Well, to change the subject completely, I’ve often wondered what our children would have been like had Elsbeth and I ever married. I mean, we were something of a contrast, perhaps even a mismatch: she is scarcely five feet and I am well over six. I was and remain quite lean, and she, alas, always quite generously endowed, has gotten a tad plump since marrying, although I haven’t seen her in fifteen years, not since that disastrous visit I made to Philadelphia. And while I am pale eyed, blond, and thinning on top, with a nose of Roman dimensions, Elsbeth has dark, alluring eyes, lustrous, nearly black hair, and generally pretty if somewhat blunt features. I imagine the boys would have had my long legs and slender frame. Of course, they could have turned out short and stocky, like Elsbeth, while the girls, had we any, might have gangled like me. Or perhaps something in between. One of them surely would have had my mother’s russet coloring, the strawberry redness of her hair tingeing so delicately the features of her face. Poor Mother never quite approved of Elsbeth. “Don’t you think she’s a bit
common?”
she once said to me. “I mean, her father is a car dealer.” Mother, I’m afraid, was a bit common herself, common, I mean, in her consideration of social standing. And a bit mad as she got on. She didn’t want me to marry Elsbeth or anyone else for that matter, but she did complain in her dotage of not having grandchildren. I told her you couldn’t have one without the other, not in those days
anyway. These days it happens, I’m told, even among respectable people, as we slide back toward some state of nature. I suppose it won’t be long before people start coupling in public, like dogs.

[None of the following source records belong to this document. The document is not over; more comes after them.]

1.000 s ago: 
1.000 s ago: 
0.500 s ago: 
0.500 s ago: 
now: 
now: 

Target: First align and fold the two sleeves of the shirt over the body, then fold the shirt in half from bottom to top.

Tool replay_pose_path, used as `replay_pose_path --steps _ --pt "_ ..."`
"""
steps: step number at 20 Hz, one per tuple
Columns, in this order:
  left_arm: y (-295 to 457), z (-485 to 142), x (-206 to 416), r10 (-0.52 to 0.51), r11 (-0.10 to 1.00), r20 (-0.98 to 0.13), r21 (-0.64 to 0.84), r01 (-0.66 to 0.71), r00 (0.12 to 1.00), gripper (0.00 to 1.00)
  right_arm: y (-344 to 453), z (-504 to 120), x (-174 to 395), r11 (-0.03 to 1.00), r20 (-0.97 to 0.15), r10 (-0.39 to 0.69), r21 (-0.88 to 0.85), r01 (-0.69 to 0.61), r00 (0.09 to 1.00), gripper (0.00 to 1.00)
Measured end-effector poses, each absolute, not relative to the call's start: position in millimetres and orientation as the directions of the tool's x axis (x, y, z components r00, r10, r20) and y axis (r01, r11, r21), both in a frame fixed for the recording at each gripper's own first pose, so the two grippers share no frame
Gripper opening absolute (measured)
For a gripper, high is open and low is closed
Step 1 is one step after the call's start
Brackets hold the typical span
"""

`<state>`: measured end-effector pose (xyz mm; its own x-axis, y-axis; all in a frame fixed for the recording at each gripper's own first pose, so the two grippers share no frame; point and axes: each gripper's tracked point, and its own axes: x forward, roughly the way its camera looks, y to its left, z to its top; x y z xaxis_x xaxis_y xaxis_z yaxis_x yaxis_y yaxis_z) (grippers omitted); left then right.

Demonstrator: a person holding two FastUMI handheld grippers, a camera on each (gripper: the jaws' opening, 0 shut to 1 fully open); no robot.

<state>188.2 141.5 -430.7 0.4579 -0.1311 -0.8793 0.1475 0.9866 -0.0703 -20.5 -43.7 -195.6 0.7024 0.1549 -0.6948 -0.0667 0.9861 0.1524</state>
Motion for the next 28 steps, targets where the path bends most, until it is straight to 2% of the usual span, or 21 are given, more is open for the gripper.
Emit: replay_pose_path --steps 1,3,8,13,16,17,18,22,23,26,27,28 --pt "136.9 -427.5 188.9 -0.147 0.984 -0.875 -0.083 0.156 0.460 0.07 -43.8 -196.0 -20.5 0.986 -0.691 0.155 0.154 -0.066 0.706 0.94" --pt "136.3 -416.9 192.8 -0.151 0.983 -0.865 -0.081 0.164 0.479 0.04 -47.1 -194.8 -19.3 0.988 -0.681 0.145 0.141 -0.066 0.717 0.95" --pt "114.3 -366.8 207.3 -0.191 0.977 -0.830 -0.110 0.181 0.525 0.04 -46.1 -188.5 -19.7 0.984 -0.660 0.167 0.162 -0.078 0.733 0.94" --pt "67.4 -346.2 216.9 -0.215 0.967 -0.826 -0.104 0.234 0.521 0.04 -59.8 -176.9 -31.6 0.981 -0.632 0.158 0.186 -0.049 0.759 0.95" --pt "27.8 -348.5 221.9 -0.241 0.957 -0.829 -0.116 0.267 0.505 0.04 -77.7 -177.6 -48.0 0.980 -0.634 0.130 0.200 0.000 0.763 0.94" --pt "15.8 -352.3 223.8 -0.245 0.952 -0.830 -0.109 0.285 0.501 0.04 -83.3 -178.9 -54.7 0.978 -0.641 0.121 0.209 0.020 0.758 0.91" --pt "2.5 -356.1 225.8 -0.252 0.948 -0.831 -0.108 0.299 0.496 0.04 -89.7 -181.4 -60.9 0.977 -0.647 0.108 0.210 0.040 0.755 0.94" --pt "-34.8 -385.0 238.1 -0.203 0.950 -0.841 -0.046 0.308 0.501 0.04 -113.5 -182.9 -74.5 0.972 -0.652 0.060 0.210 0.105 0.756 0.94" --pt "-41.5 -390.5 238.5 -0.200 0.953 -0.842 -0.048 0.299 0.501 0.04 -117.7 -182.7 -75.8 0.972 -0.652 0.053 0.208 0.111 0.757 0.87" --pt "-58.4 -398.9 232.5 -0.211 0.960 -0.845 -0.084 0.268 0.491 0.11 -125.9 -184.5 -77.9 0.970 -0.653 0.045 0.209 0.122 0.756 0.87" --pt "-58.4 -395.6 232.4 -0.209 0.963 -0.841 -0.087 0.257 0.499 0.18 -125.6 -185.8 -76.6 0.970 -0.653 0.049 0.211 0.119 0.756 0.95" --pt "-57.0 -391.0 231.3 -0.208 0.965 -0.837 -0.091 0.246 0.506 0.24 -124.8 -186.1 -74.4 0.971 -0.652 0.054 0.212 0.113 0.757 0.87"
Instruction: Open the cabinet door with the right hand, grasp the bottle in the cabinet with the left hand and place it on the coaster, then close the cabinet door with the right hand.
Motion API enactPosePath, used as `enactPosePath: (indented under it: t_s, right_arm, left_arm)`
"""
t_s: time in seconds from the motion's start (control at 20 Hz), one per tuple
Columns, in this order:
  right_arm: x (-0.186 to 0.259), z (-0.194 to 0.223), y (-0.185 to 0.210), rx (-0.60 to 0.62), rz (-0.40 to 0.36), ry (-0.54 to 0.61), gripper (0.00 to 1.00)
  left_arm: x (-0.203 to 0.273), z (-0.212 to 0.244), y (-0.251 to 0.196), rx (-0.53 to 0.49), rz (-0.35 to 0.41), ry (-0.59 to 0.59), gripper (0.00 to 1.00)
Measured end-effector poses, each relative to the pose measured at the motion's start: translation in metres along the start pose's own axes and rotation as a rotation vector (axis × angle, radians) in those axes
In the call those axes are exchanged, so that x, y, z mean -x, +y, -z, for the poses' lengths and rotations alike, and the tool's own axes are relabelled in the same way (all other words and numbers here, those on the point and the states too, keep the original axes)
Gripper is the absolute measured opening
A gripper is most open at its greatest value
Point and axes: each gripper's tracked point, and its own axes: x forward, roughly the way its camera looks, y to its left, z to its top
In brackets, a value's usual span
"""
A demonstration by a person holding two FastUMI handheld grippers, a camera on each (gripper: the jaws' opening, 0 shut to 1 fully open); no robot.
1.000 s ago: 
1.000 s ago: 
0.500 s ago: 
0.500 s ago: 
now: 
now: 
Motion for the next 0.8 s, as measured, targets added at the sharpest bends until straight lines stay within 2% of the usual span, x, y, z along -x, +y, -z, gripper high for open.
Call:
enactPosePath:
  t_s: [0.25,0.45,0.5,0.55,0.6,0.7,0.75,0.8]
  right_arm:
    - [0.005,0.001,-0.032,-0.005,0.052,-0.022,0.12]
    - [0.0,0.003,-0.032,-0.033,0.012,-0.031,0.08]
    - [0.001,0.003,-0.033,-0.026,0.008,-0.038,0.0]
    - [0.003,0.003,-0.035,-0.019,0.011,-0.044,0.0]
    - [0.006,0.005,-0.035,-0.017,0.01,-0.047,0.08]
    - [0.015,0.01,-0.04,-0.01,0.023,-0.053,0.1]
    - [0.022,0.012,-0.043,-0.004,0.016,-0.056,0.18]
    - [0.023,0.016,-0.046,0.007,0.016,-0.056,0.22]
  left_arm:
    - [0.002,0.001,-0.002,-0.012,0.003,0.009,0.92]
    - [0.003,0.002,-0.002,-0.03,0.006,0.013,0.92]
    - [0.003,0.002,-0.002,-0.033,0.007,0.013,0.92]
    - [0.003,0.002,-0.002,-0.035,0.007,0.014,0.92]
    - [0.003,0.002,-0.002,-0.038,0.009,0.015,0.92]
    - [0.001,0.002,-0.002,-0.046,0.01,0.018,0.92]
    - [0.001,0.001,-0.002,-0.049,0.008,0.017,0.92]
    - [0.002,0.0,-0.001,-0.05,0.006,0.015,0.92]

Speaking of which, I mustn’t forget the first of the Oversight Committee meetings on the Paleolithic diorama is set for Thursday. Thad Pilty came in late this afternoon to ask me to sit in on the meetings and record them. He can be quite disarming when he wants to be, but there was a disingenuous note in his voice, a kind of false confiding when he told me that “political considerations” had prompted him to agree to the committee’s request for the hearings. He said, his eyes not really meeting mine, that in the wake of what happened to Dean Fessing he felt any resistance to the committee’s request would be seen in the wrong light. Still, had he followed my advice, contained in a memorandum sent to Dr. Commer and copied to him, the issue might have been limited to the legitimacy of the committee’s purview, rather than the form and content of his precious diorama. At the very least the issue would have been the venue. But Professor Pilty conceded even that, and the hearings are to be held in the Twitchell Room.